* DIRECTIONS FOR THIS TASK *
The result should be every line of the listing that holds the word "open".
┏━━
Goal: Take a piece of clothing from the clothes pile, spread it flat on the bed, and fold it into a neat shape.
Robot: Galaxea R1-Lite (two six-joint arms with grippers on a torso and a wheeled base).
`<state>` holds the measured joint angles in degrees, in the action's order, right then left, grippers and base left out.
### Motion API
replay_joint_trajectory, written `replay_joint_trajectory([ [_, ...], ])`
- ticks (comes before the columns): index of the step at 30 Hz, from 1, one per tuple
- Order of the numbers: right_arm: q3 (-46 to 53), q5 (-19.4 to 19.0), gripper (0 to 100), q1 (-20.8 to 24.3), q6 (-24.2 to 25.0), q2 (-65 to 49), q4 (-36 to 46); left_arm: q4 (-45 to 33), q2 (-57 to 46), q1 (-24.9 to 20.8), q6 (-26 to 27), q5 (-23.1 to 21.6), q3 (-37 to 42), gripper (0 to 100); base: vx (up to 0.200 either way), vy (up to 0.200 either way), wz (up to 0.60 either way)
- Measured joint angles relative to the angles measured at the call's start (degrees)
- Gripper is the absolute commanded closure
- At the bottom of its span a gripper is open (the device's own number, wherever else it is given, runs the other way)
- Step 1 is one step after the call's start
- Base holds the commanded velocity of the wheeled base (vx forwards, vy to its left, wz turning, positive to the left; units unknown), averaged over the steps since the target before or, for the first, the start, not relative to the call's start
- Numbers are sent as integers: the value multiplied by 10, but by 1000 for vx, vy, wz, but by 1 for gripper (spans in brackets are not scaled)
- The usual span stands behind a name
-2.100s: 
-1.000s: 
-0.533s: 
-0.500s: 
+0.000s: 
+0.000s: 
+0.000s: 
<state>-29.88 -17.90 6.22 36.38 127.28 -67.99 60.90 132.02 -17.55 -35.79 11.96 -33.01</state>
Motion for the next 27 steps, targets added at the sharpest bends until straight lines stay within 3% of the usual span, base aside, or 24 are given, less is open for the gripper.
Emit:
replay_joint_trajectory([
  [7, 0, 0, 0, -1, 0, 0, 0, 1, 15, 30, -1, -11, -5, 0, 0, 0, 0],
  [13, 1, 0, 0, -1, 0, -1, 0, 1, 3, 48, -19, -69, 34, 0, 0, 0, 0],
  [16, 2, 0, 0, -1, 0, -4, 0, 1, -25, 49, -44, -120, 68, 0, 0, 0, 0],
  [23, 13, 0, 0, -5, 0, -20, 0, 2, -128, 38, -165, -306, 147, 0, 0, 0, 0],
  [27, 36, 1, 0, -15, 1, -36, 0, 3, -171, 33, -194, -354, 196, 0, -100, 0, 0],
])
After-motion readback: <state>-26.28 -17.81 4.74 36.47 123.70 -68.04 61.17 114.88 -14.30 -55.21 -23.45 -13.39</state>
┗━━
* RESULT FOR THIS TASK *
- At the bottom of its span a gripper is open (the device's own number, wherever else it is given, runs the other way)
Motion for the next 27 steps, targets added at the sharpest bends until straight lines stay within 3% of the usual span, base aside, or 24 are given, less is open for the gripper.

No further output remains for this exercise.